TASK BRIEF ->
In the entries that follow, the lines from the one with "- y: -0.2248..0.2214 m" through the one with "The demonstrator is" are the ones to write out, exactly and with both ends included. Nothing else should appear.

EXERCISE DATA ->
▬▬▬▬▬▬
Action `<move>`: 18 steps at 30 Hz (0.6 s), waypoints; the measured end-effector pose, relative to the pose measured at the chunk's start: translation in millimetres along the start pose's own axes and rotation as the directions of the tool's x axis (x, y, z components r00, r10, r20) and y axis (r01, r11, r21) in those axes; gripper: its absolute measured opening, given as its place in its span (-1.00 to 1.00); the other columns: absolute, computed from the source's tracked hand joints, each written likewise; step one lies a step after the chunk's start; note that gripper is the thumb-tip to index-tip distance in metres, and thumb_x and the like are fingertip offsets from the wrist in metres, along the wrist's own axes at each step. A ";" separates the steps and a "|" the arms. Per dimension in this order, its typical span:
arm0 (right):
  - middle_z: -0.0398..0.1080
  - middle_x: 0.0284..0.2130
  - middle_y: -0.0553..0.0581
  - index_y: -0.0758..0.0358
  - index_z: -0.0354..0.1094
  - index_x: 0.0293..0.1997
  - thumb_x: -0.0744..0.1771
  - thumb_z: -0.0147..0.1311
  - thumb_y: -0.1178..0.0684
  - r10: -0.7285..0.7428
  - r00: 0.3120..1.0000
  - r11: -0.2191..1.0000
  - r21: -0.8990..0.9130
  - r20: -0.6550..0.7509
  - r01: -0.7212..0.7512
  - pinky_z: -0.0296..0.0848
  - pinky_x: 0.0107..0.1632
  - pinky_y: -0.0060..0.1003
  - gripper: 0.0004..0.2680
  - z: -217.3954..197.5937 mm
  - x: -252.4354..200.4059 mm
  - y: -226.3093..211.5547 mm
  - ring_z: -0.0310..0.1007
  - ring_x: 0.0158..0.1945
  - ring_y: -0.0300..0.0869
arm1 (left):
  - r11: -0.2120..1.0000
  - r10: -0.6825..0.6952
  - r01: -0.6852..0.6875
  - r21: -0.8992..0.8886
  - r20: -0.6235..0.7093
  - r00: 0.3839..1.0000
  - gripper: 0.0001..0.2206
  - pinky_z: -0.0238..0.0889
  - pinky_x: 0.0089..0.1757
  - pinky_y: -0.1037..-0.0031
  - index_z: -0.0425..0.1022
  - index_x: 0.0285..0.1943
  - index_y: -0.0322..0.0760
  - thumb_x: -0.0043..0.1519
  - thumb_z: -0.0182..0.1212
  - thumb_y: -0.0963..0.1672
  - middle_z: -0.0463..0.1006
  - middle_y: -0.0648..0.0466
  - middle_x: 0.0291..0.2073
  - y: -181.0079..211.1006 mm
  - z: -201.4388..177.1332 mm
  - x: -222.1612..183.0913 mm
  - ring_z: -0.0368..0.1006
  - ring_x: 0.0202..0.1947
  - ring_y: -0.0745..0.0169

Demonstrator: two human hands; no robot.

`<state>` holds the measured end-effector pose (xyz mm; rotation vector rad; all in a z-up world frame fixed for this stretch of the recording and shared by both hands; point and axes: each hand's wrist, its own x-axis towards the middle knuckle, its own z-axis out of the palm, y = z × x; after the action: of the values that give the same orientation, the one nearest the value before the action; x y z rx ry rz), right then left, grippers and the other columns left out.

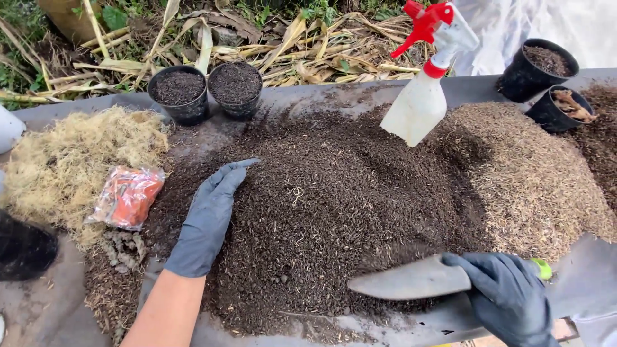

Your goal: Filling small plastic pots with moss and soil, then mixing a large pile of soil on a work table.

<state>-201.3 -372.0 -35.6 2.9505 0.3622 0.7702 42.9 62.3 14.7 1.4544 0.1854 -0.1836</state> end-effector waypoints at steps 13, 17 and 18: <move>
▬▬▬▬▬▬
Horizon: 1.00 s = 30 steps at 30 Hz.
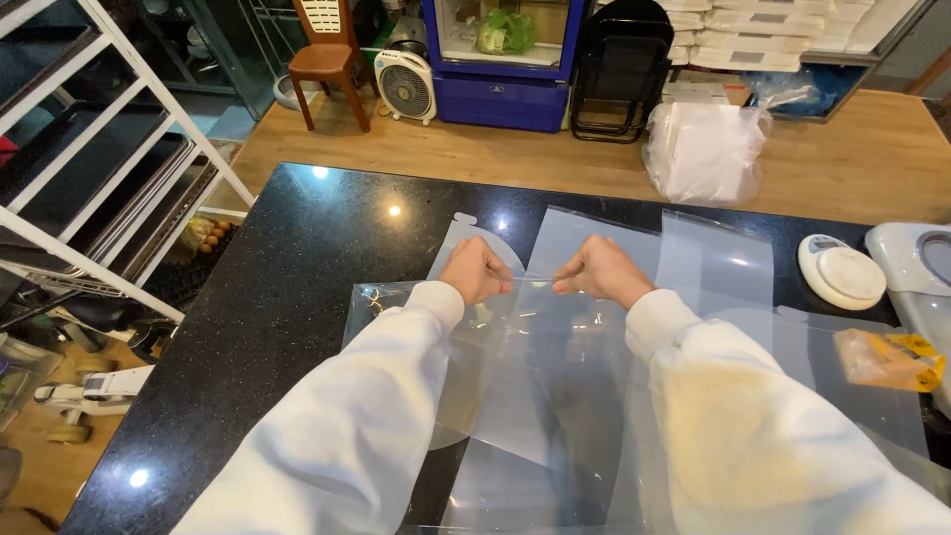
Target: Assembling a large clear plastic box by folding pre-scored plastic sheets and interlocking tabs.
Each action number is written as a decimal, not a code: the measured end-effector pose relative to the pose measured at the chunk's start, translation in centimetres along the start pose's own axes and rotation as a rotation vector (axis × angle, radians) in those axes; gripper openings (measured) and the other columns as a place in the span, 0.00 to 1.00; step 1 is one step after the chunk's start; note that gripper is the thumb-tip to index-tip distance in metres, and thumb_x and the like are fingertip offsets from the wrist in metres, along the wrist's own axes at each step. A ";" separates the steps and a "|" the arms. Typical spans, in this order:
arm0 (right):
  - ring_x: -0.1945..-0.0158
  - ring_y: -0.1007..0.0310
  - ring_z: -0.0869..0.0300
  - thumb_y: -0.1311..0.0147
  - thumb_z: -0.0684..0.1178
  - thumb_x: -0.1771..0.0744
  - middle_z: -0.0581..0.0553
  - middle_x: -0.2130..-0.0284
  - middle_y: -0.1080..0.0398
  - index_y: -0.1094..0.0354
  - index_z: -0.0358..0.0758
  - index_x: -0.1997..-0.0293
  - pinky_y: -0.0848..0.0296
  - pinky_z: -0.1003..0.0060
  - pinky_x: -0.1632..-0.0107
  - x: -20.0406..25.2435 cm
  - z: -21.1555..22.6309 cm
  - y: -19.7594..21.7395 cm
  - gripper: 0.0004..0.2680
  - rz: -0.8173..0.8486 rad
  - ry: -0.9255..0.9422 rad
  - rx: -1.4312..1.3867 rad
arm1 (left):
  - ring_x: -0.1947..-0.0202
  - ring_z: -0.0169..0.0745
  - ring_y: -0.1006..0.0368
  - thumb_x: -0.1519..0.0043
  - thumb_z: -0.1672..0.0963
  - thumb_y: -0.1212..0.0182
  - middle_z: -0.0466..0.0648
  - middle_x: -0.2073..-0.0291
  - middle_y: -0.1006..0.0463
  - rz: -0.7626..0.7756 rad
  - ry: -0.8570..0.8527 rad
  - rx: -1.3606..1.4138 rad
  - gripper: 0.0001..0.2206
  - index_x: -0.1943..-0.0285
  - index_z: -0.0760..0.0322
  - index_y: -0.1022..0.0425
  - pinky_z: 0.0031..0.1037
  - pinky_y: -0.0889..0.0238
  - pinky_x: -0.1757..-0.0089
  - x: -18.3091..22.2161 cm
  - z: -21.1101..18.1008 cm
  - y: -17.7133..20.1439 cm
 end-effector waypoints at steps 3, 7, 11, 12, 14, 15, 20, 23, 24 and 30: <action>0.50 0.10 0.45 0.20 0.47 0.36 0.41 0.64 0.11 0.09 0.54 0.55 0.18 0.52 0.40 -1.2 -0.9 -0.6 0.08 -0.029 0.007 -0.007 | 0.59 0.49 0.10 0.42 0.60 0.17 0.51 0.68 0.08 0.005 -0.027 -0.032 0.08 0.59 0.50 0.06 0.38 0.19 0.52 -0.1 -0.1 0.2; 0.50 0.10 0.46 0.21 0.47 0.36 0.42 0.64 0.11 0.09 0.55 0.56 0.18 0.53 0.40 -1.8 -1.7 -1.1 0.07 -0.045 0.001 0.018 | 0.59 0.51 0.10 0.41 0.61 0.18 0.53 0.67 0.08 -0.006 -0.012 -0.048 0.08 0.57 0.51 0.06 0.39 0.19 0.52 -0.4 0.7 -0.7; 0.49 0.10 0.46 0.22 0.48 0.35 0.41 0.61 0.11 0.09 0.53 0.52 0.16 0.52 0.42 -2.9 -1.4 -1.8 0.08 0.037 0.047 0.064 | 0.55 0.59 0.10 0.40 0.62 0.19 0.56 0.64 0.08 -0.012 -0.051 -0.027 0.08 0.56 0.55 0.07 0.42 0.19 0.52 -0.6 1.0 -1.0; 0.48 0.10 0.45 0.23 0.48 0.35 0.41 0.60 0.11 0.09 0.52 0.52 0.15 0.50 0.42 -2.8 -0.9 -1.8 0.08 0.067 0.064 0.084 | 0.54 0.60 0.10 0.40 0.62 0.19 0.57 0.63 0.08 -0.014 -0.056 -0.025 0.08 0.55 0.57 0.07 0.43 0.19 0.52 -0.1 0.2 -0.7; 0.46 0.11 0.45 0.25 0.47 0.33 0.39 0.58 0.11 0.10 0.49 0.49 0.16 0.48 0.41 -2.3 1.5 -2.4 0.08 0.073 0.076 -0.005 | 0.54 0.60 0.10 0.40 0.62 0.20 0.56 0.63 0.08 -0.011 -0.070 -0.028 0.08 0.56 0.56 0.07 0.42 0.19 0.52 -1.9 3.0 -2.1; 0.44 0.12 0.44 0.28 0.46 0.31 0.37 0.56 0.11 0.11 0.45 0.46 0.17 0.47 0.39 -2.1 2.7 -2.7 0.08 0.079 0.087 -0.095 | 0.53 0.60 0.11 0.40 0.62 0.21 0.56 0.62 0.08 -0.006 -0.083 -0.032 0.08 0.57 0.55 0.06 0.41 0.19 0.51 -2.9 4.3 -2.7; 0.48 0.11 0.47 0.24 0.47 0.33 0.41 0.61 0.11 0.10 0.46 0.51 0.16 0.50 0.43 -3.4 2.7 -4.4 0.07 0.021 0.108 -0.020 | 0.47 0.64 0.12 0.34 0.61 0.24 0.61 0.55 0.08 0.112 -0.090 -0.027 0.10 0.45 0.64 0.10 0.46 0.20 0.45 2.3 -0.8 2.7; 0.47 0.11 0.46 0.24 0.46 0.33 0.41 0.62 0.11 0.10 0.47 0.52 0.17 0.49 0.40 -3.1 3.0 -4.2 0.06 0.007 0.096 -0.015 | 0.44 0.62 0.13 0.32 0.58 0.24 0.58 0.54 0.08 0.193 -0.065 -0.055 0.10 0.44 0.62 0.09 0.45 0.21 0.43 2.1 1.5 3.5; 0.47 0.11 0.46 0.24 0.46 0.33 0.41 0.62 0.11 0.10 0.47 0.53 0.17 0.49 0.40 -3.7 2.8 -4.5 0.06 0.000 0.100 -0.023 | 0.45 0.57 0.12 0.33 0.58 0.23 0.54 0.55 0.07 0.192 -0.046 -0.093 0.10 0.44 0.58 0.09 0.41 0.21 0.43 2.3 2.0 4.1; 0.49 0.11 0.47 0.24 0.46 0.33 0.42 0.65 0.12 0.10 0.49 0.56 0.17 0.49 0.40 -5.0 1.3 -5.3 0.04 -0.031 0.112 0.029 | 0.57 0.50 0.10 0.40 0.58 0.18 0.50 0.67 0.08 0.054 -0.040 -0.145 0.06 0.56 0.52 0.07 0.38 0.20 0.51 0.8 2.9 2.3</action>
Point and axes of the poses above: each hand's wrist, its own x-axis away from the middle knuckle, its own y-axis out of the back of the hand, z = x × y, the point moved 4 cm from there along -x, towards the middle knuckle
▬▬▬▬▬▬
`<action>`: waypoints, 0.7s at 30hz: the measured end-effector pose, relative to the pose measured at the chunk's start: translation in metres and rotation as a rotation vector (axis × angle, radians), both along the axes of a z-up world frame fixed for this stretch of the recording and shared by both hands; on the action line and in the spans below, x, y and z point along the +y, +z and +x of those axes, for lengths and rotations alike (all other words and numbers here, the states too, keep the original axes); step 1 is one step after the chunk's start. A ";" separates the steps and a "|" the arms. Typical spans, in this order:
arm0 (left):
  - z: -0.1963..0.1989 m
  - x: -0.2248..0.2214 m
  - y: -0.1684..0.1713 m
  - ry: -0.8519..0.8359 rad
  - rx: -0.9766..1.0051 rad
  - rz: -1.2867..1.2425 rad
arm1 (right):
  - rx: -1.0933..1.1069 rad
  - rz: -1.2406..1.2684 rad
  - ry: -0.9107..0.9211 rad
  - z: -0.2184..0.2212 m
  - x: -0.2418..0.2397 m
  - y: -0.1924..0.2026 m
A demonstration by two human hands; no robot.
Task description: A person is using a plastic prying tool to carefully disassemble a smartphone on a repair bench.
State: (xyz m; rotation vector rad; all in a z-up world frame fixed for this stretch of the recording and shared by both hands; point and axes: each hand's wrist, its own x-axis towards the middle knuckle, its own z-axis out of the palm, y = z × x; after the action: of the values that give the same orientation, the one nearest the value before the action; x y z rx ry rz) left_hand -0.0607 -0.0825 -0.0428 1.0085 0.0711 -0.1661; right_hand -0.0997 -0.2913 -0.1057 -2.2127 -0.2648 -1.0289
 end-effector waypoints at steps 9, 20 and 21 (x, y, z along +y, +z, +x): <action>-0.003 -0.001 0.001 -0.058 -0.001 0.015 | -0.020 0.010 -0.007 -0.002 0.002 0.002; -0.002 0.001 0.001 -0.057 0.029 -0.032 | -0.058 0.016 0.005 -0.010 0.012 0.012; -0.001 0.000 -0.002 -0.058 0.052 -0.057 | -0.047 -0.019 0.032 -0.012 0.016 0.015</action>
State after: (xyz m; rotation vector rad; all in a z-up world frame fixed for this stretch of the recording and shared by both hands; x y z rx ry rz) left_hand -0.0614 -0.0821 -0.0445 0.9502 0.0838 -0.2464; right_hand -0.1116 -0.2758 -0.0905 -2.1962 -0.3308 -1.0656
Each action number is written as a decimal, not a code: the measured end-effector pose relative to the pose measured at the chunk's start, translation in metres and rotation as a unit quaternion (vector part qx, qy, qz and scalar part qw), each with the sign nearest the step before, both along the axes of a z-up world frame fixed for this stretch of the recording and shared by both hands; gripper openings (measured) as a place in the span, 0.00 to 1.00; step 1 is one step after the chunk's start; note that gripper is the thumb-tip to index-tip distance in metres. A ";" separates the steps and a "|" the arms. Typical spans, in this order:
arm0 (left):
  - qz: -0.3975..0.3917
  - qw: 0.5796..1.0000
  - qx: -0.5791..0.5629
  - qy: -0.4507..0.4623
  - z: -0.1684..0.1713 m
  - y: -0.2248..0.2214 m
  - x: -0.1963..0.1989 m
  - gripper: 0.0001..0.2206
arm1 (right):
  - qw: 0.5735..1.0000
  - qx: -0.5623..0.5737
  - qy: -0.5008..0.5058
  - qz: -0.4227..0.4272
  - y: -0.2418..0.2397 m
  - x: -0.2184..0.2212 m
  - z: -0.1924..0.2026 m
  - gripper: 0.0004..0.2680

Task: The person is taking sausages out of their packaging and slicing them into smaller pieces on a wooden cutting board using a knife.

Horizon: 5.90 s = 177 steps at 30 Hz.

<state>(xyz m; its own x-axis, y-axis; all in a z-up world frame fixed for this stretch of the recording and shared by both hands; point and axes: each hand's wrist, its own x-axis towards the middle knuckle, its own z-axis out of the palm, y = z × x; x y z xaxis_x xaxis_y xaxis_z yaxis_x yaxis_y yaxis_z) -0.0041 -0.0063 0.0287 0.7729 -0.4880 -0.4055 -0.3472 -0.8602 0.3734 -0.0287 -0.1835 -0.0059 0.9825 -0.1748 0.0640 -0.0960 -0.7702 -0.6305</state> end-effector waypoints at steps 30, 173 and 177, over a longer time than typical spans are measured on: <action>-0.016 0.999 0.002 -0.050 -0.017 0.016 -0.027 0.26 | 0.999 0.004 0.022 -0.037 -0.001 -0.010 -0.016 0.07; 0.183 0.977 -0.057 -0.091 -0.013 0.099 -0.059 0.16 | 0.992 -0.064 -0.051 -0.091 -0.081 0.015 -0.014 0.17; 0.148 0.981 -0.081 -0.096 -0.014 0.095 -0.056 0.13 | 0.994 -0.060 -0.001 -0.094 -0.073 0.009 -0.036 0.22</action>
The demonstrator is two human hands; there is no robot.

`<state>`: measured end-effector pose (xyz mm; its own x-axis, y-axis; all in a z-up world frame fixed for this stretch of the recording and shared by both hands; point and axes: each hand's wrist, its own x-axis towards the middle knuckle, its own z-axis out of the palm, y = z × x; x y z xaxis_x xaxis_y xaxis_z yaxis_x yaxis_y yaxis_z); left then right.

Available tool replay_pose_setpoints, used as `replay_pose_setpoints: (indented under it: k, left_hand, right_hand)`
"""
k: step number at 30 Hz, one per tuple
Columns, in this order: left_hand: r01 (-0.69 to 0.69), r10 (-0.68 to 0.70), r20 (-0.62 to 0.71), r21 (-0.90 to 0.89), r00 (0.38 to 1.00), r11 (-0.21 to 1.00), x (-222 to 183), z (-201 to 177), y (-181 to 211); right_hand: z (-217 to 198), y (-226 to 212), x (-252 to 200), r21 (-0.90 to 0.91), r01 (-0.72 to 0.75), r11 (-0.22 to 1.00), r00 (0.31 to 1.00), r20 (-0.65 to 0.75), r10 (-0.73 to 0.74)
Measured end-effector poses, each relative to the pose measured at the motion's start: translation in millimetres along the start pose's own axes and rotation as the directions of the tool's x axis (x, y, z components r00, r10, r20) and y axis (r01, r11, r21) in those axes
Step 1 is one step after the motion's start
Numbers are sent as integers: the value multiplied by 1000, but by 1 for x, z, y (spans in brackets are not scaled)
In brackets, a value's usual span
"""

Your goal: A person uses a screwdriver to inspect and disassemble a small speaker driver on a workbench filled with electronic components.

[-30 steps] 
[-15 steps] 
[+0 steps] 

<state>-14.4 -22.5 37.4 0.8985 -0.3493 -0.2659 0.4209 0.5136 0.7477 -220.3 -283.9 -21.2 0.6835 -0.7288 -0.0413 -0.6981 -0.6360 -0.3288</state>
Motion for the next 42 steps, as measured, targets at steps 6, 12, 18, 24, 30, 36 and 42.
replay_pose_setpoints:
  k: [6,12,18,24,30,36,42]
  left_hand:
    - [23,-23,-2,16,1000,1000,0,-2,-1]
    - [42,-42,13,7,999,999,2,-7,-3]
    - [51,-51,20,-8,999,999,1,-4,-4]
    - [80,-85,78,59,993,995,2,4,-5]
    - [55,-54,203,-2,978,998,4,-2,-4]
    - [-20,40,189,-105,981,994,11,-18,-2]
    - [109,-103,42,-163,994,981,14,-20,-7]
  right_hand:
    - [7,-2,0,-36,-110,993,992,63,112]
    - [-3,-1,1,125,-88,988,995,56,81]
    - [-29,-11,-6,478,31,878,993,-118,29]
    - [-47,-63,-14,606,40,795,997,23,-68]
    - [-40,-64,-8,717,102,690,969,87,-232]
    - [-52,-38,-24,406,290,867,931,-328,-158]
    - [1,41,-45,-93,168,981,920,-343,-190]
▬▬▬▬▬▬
ANSWER BOX ->
  - y: -0.2248..0.2214 m
  - x: -0.1963..0.1989 m
  - gripper: 0.0001..0.2206
arm1 (right):
  - qw: 0.5735..1.0000
  - qx: -0.5623..0.5737
  - qy: -0.5008..0.5058
  - qz: -0.4227..0.4272
  - y: -0.2418..0.2397 m
  - x: -0.2184..0.2212 m
  - z: -0.1924..0.2026 m
  - gripper: 0.0004..0.2680

Task: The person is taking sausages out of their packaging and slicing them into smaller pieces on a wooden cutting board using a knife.

Horizon: 5.90 s = 177 steps at 30 Hz.

<state>(xyz m; its own x-axis, y-axis; all in a z-up world frame fixed for this stretch of the recording and shared by both hands; point and axes: each hand's wrist, its own x-axis towards the middle knuckle, its own z-axis out of the palm, y = z × x; x y z xaxis_x xaxis_y xaxis_z yaxis_x yaxis_y yaxis_z) -0.0041 -0.0063 0.0287 0.7729 -0.4880 -0.4055 -0.3472 -0.8602 0.3734 -0.0287 -0.1835 -0.0059 0.9825 -0.1748 0.0640 -0.0960 -0.7702 -0.6305</state> end-effector waypoints at steps 30, 173 and 177, over a longer time than typical spans are measured on: <action>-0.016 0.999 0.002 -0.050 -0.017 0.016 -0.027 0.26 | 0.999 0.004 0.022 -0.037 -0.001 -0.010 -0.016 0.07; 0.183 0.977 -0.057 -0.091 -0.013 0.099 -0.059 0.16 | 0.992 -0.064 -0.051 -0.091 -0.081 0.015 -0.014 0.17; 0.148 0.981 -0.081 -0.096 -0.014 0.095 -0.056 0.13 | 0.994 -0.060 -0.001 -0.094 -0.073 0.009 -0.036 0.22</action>
The demonstrator is two human hands; there is no robot.

What this exercise required is now done.